When Tiffany Harris and her two children emerged from their hotel after Hurricane Michael roared past, her 3-year-old son pointed to a sea of fallen trees and shattered buildings.
“It’s broken. It’s broken, Mommy, fix it,” she recalls her little boy Amari begging.
Harris, who lives with her boyfriend, two children, plus her sister and her four children near Panama City, soon learned their town house was uninhabitable. Everything was a total loss after Michael powered inland across the Florida Panhandle as a Category 4 monster on Oct. 10.
“All their toys are just gone. Even shoes and clothes,” Harris said, tears welling in her eyes. “All we have is what’s left in our car.”
The two families, with six children between them, were forced because of mold to leave the hotel where they went for a time. They ended up about four hours away in Gainesville, north Florida. Finding food and shelter each night was a struggle. Often they had to sleep in their car.
Hurricanes and the daily challenges that come with surviving what follows can be especially troubling for children, who may be too young to understand what’s happening around them. It’s been especially hard on Harris’ two toddlers.
Sometimes the toddlers refuse to eat. Getting them to use the bathroom has again become a struggle. The children are irritable, constantly asking why they can’t go home. And Harris’ normally happy 2-year-old daughter, Ayla, cries all the time.
“It’s the worst feeling as a mother. To not be able to help or do anything or change anything,” said the 25-year-old mother. “I can’t fix it.”
After Michael’s rampage, some children in the Panhandle hurricane zone had to wait weeks for schools to reopen. Others had to remain for a time in temporary living quarters. And experts say children are undergoing severe stress as they watch their parents attempt to rebuild their lives.
“That loss of safety, loss of innocence and that loss of routine and the ability to really enjoy play. You particularly see that in children in shelters,” said Sarah Thompson, director of U.S. emergencies for Save the Children.
The organization hosted therapeutic play areas in three shelters impacted by Michael. Those programs are staffed by experts who work on “listening to them and saying, ‘it’s OK to feel angry and it’s OK to be fearful in this situation,’” said Thompson.
After a traumatic event, experts note, some children become hyperactive, while others withdraw and become quiet. For some, the stress affects sleeping, eating and bathroom patterns.
“What we saw after (Hurricane) Katrina, and it might happen here, is that many families say they’re going to relocate because they lost their homes. That adds additional challenges and stress to children who have to go to a new place, make new friends and are surrounded by strangers,” Thompson added.
Children will look for cues from parents as to how to cope.

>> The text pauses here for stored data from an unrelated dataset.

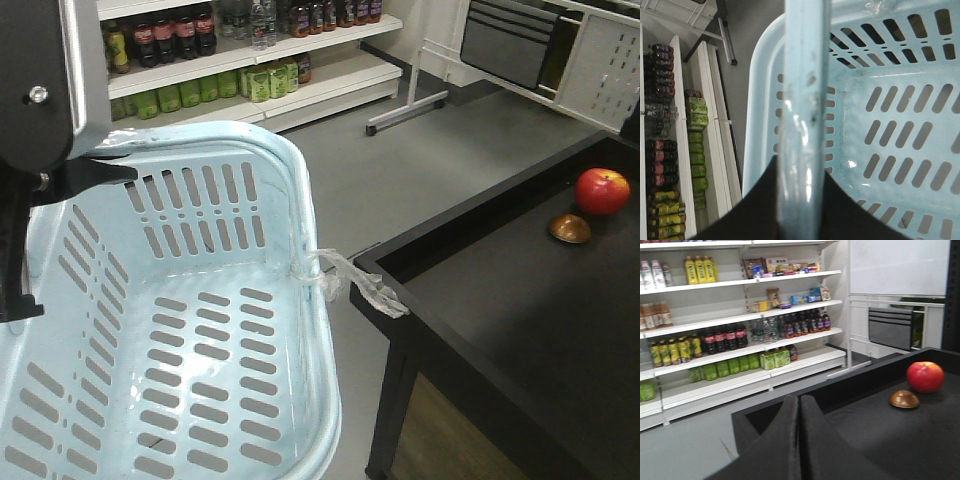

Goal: Pick three apples into basket with both arms
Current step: 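Turn the base toward the table with red apples, basket held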

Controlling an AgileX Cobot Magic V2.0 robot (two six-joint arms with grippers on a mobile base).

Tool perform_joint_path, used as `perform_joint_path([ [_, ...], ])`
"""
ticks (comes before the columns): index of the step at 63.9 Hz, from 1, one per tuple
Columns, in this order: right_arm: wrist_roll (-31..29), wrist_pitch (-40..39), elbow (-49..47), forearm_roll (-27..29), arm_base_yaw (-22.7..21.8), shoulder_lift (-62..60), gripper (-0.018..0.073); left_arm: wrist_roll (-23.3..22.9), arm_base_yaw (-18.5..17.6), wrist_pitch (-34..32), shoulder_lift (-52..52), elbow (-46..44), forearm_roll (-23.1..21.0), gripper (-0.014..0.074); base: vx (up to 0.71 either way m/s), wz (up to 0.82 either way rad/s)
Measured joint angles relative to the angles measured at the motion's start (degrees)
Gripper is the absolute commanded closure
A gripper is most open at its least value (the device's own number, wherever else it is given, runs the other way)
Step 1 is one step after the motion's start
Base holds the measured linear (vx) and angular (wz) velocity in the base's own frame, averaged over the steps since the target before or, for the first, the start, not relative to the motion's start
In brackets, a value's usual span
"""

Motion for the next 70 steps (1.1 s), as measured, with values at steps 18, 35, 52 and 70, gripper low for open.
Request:
perform_joint_path([
  [18,0.0,0.0,0.0,0.0,0.0,0.0,0.0568,0.0,0.0,-0.1,0.1,0.0,-0.2,0.0603,0.03,-0.33],
  [35,0.0,0.0,0.0,0.0,0.0,0.0,0.0568,0.0,0.0,0.0,0.0,0.0,-0.2,0.0603,0.03,-0.36],
  [52,0.0,0.0,0.0,0.0,0.0,0.0,0.0568,0.0,0.0,0.0,0.0,0.0,-0.2,0.0603,0.01,-0.50],
  [70,0.0,0.0,0.0,0.0,0.0,0.0,0.0568,0.0,0.0,0.0,0.0,0.0,-0.2,0.0603,0.00,-0.53],
])
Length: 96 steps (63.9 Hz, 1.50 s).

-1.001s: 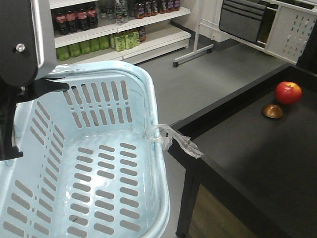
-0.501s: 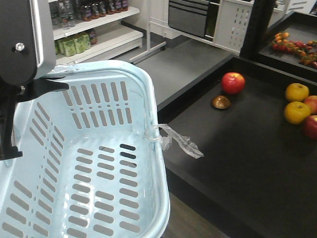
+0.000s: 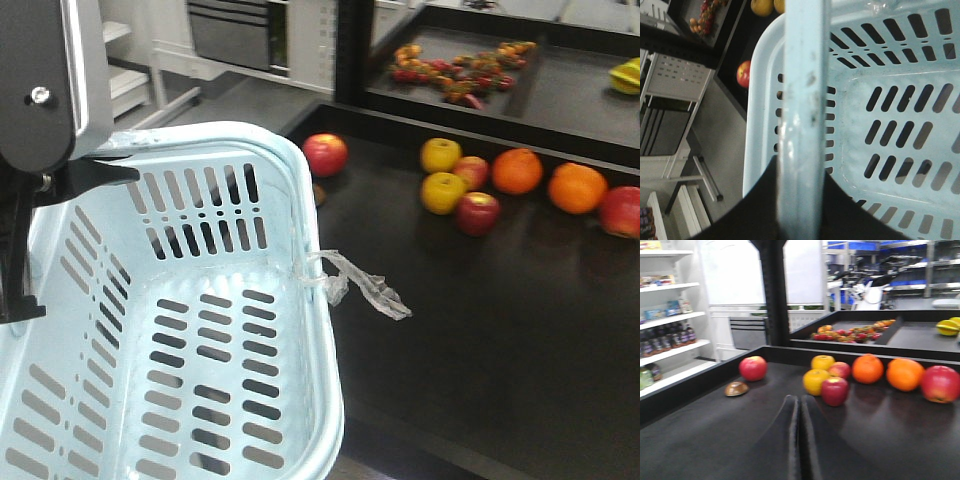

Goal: Pick three apples into basket with both arms
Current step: 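Turn the base toward the table with red apples, basket held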

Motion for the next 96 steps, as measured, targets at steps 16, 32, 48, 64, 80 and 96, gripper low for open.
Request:
perform_joint_path([
  [16,0.0,0.0,0.0,0.0,0.0,0.0,0.0568,0.0,0.0,0.0,0.0,0.0,0.0,0.0603,0.01,-0.54],
  [32,0.0,0.0,0.0,0.0,0.0,0.0,0.0568,0.0,0.0,0.0,0.0,0.0,-0.2,0.0603,0.02,-0.49],
  [48,0.0,0.0,0.0,0.0,0.0,0.0,0.0568,0.0,0.0,0.0,0.0,0.0,-0.2,0.0603,0.05,-0.31],
  [64,0.0,0.0,0.0,0.0,0.0,0.0,0.0568,0.0,0.0,0.0,0.0,0.0,-0.2,0.0603,0.06,-0.21],
  [80,0.0,0.0,0.0,0.0,0.0,0.0,0.0568,0.0,0.0,0.0,0.0,0.0,-0.2,0.0603,0.07,-0.19],
  [96,0.0,0.0,0.0,0.0,0.0,0.0,0.0568,0.0,0.0,0.0,0.0,0.0,-0.2,0.0603,0.07,-0.16],
])
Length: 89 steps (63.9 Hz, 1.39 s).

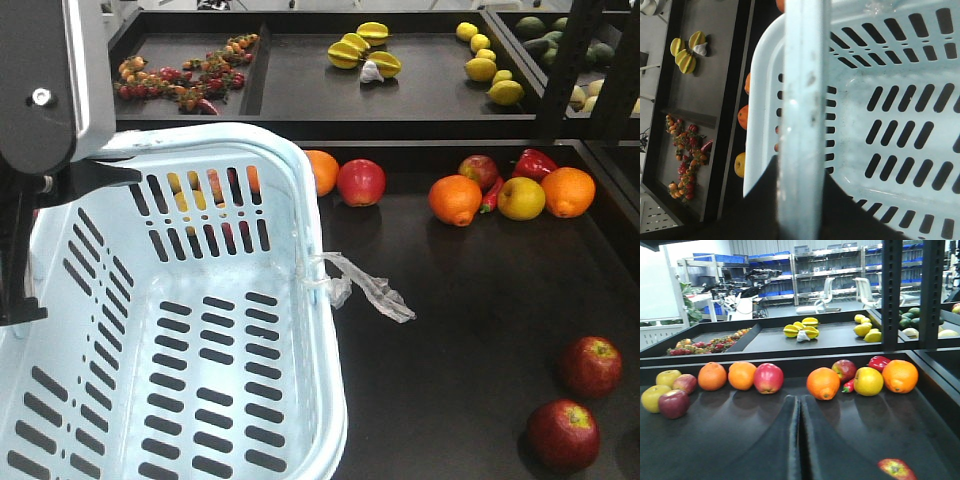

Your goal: Pick three apples into basket with both arms

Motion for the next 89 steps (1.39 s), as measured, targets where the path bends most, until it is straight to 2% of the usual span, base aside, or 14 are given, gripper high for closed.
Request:
perform_joint_path([
  [89,0.0,0.0,0.0,0.0,0.0,0.0,0.0568,0.0,0.0,0.0,0.0,0.0,0.0,0.0603,0.05,-0.02],
])
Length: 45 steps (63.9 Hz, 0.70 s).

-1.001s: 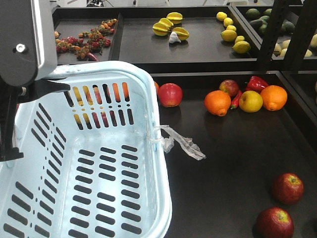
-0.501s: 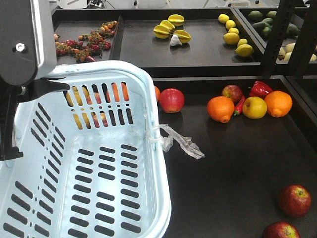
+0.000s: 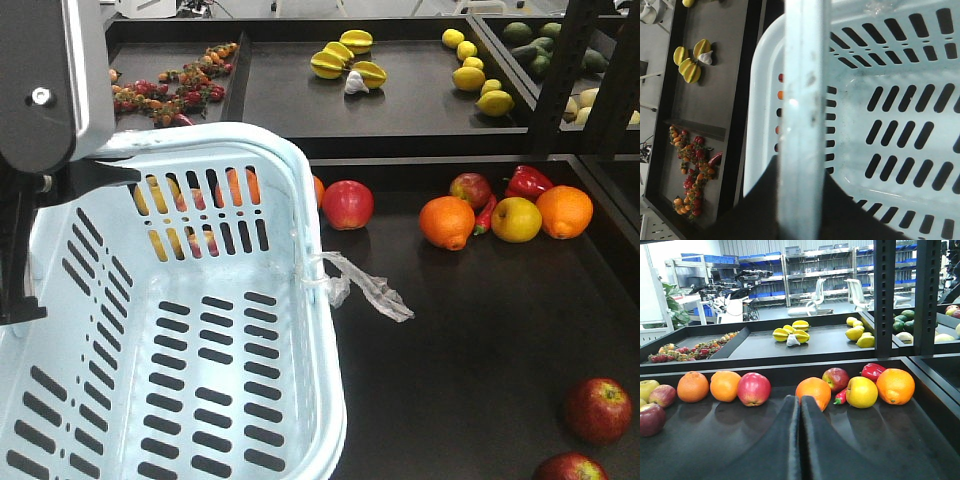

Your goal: Pick three apples into basket with both arms

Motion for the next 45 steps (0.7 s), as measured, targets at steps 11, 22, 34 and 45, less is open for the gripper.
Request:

“If they see parents kind of falling apart at the seams, that’s going to create anxiety for the children,” said David Murphey, a research scientist at Child Trends, a national non-profit seeking to bolster children’s outcomes.
When a massive tree fell on the home of Lilly Langworthy during Michael, her family lost power for eight days. At first, her boys ages 3, 6, and 7 didn’t want to be apart from their parents. Then all three started sleeping in the same room. Sometimes they’d awake with nightmares.
“They hear winds and they immediately ask if the trees are going to knock over,” said Langworthy, of Chipley.
The 33-year-old mother has been proactive in talking about the storm, constantly reassuring her children they are safe and loved. The family prayed during the hurricane and Langworthy said she often hears the boys praying on their own now.
“I told the boys, ‘It’s OK to be sad when you see something that bothers you and it’s OK to get angry too.’ I want them to know those are healthy emotions,” she said.
Sharife Gacel remembers huddling in the hallway of her Miami home with her parents during Hurricane Andrew and listening to the walls vibrating as the storm roared by in 1992.
Her home was spared but destruction was everywhere. But in an instant, everything changed for the fifth grader.
She wasn’t in school for the rest of the year. Gacel lived on government issued meals as her family waited weeks for power and water to be restored. They were on curfew with military checkpoints and armed guards flanking her neighborhood.
Remarkably, Gacel, now 36, channeled her pain into a career and works today as a therapist helping others through trauma and anxiety.
Said Gacel: “Somehow Miami fought through and that resilience and what we were capable of, that’s what stuck with me.”